## Your task:
Could you repeat all of the entries exactly, leaving out any pictures?

## Information:
[Start of Attachment]

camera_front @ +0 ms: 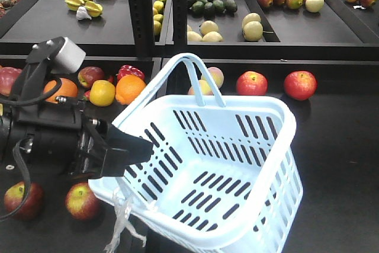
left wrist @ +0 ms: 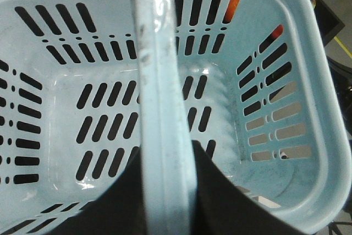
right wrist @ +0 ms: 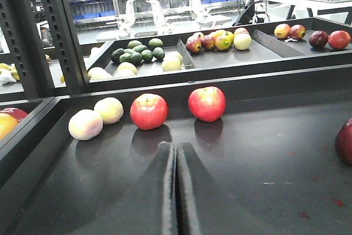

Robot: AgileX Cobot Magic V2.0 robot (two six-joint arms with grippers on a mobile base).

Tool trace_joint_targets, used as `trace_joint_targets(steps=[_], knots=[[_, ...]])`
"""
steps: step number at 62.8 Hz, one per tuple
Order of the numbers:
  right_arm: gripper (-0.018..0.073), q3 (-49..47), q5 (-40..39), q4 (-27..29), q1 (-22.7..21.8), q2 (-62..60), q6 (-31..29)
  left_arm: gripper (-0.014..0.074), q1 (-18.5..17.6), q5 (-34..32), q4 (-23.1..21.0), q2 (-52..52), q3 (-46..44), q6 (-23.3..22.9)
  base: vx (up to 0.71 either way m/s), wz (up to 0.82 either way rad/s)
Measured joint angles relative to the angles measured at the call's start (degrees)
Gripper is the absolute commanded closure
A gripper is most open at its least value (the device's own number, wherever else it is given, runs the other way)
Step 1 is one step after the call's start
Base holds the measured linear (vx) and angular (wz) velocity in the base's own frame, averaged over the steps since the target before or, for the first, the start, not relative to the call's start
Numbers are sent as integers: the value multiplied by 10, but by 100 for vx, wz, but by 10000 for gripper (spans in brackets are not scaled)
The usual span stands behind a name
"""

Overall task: Pick three apples into basket with both arms
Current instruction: 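Lift the basket by its handle with the left gripper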

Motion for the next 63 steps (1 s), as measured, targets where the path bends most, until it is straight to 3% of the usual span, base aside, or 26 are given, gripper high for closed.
trace_joint_targets(steps=[63], knots=[[564, 0, 0, 0, 0, 0, 0, 604, 0, 15, 0, 0, 0, 0, 0, 0]])
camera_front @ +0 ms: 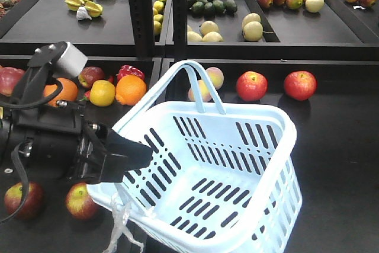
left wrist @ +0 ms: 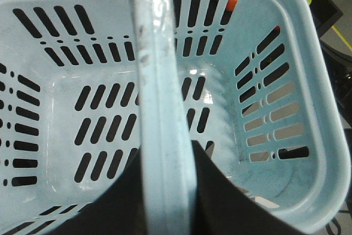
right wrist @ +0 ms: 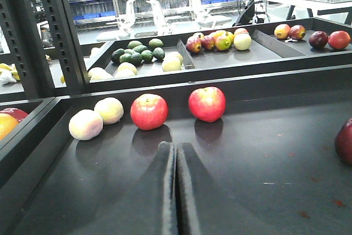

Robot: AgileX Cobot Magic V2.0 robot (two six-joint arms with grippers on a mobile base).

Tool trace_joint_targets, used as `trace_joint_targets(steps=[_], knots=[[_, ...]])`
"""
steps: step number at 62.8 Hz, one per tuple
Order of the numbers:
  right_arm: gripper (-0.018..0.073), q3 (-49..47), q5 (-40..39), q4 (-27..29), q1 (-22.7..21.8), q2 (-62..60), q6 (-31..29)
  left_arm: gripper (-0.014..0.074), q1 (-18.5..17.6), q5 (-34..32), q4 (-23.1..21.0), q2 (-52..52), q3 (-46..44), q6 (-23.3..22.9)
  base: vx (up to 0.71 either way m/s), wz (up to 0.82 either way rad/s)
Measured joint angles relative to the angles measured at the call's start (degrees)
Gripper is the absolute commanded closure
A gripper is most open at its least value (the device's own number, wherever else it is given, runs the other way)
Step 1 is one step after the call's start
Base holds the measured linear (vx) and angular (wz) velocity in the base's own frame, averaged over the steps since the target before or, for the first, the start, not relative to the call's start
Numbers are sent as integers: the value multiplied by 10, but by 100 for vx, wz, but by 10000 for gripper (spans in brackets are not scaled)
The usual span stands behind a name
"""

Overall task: Pick three apples into basket with both arms
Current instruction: 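Lift the basket by its handle with the left gripper, then hold the basket in the left gripper while turning the base away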

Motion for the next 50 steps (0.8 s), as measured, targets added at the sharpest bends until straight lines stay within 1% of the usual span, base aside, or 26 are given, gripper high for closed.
trace_joint_targets(steps=[27, 38, 50], knots=[[564, 0, 0, 0, 0, 0, 0, 604, 0, 0, 0, 0, 0, 0, -2, 5], [564, 0, 0, 0, 0, 0, 0, 604, 0, 0, 0, 0, 0, 0, -7, 25], [564, 0, 0, 0, 0, 0, 0, 604, 0, 0, 0, 0, 0, 0, -11, 41]])
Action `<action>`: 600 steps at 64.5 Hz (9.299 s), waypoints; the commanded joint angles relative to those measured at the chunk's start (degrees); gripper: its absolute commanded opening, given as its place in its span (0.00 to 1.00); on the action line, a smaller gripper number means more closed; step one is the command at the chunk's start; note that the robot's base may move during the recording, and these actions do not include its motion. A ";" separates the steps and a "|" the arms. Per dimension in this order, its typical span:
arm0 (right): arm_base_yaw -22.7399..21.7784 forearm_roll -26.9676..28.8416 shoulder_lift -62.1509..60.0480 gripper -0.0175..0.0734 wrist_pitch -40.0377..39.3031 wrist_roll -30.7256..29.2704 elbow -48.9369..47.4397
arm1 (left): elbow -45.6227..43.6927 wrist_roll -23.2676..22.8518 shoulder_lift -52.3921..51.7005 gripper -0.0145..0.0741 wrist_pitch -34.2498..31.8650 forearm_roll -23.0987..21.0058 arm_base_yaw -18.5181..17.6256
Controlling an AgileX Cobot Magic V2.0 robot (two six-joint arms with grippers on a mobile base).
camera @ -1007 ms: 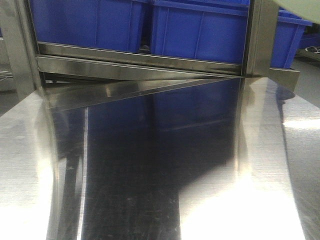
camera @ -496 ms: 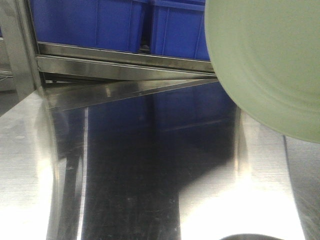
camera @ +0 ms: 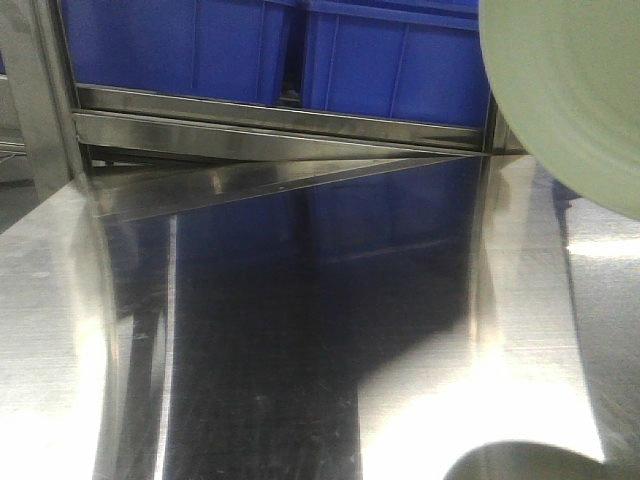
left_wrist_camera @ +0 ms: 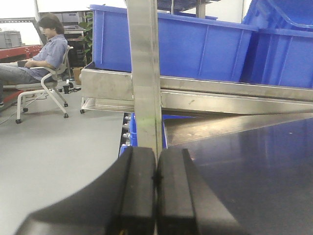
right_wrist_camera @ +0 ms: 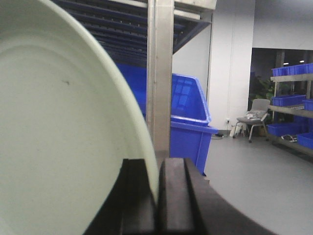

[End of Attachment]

## Answer to this problem:
camera_front @ +0 ms: 
left wrist @ +0 ms: 
right wrist @ +0 ms: 

Robot: AgileX Cobot Magic V2.0 robot (two six-joint arms with grippers on a mobile base).

Tool trace_joint_targets, used as `trace_joint_targets(steps=[_], knots=[[_, ...]])`
"""
steps: step number at 62.8 Hz, one per tuple
Order of the numbers:
  right_arm: gripper (-0.018..0.073), q3 (-49..47), q5 (-40..39), q4 (-27..29), q1 (-22.7..21.8), q2 (-62..60), q6 (-31..29)
  left_arm: gripper (-0.014..0.074), q1 (-18.5..17.6), q5 (-34..32), q4 (-23.1..21.0), q2 (-52..52), q3 (-46..44), q6 (-23.3..22.9)
  base: vx (up to 0.71 either way m/s), wz (up to 0.82 either way rad/s)
Measured joint angles relative to the angles measured at the call's start (degrees)
Gripper is the absolute commanded closure
A gripper is most open at its least value (the device's own number, wherever else it is given, runs the other way)
Step 1 is one step after the call's start
Base holds the measured linear (vx) and angular (wz) velocity in the base's own frame, averaged over the steps since the target before or, for the first, the start, not relative to the call's start
Numbers are sent as integers: the value multiplied by 10, but by 100 for vx, wz, but by 10000 for gripper (spans in brackets are not scaled)
The usual span stands behind a name
"""

Overall task: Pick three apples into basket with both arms
Current instruction: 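Lift the basket by its handle with the left gripper
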
Motion for the next 63 steps (1 s), as measured, targets where the path bends most, until it is straight to 3% of the usual span, base aside, or 26 are given, gripper high for closed.
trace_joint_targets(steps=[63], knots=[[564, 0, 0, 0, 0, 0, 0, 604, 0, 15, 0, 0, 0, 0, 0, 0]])
camera_front @ +0 ms: 
left wrist @ +0 ms: 
right wrist @ +0 ms: 

Robot: AgileX Cobot Magic V2.0 robot (two six-joint arms with grippers on a mobile base).

Tool trace_joint_targets, used as `trace_joint_targets(steps=[_], knots=[[_, ...]])`
"""
steps: step number at 62.8 Hz, one per tuple
Order of the numbers:
  right_arm: gripper (-0.018..0.073), q3 (-49..47), q5 (-40..39), q4 (-27..29), q1 (-22.7..21.8), q2 (-62..60), q6 (-31..29)
  left_arm: gripper (-0.014..0.074), q1 (-18.5..17.6), q5 (-34..32), q4 (-23.1..21.0), q2 (-52..52), q3 (-46..44), q6 (-23.3..22.9)
  base: vx (up to 0.71 either way m/s), wz (up to 0.82 either way rad/s)
Measured joint angles relative to the angles measured at the call's start (degrees)
Gripper is the absolute commanded closure
A gripper is most open at its least value (the device's own number, wherever else it is given, runs the other way)
Step 1 is one step after the call's start
Base holds the measured linear (vx) and angular (wz) velocity in the base's own frame, averaged over the steps since the target before or, for the first, the start, not relative to the call's start
Numbers are sent as integers: the value multiplied by 10, but by 100 for vx, wz, but by 10000 for gripper (spans in brackets are not scaled)
The usual span stands behind a name
"""

Overall task: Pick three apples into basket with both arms
Current instruction: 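Lift the basket by its handle with the left gripper, then hold the basket in the left gripper while turning the base away
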
Motion for the next 50 steps (0.8 s), as measured, targets added at the sharpest bends until straight lines stay within 1% of the usual span, base aside, or 26 are given, gripper high for closed.
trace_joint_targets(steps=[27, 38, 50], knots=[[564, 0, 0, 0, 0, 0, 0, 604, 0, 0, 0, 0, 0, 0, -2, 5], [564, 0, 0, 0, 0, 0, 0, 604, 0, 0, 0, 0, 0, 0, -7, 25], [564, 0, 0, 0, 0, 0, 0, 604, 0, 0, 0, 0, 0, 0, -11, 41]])
Action `<action>`: 600 steps at 64.5 Hz (9.299 s), waypoints; the commanded joint angles relative to those measured at the chunk's start (degrees); gripper: its absolute commanded opening, given as its place in its span (0.00 to 1.00); on the action line, a smaller gripper number means more closed; step one is the command at the chunk's start; note that the robot's base may move during the recording, and these actions do not include its motion. A ";" separates the steps and a "|" the arms. Per dimension in this order, its typical span:
arm0 (right): arm_base_yaw -22.7399..21.7784 forearm_roll -26.9676..28.8416 shoulder_lift -62.1509..60.0480 gripper -0.0175..0.0734 wrist_pitch -40.0377..39.3031 wrist_roll -30.7256..29.2704 elbow -48.9369..47.4397
arm1 (left): elbow -45.6227..43.6927 wrist_roll -23.2676..22.8518 shoulder_lift -52.3921..51.7005 gripper -0.0145..0.0741 wrist_pitch -34.2498..31.8650 forearm_roll -23.0987..21.0058 arm_base_yaw -18.5181..17.6256
Controlling an AgileX Cobot Magic V2.0 robot (two six-joint arms with grippers on a mobile base).
camera @ -1007 ms: 
camera @ -496 ms: 
camera @ +0 ms: 
left_wrist_camera @ +0 ms: 
right_wrist_camera @ +0 ms: 

Nothing more belongs to the answer.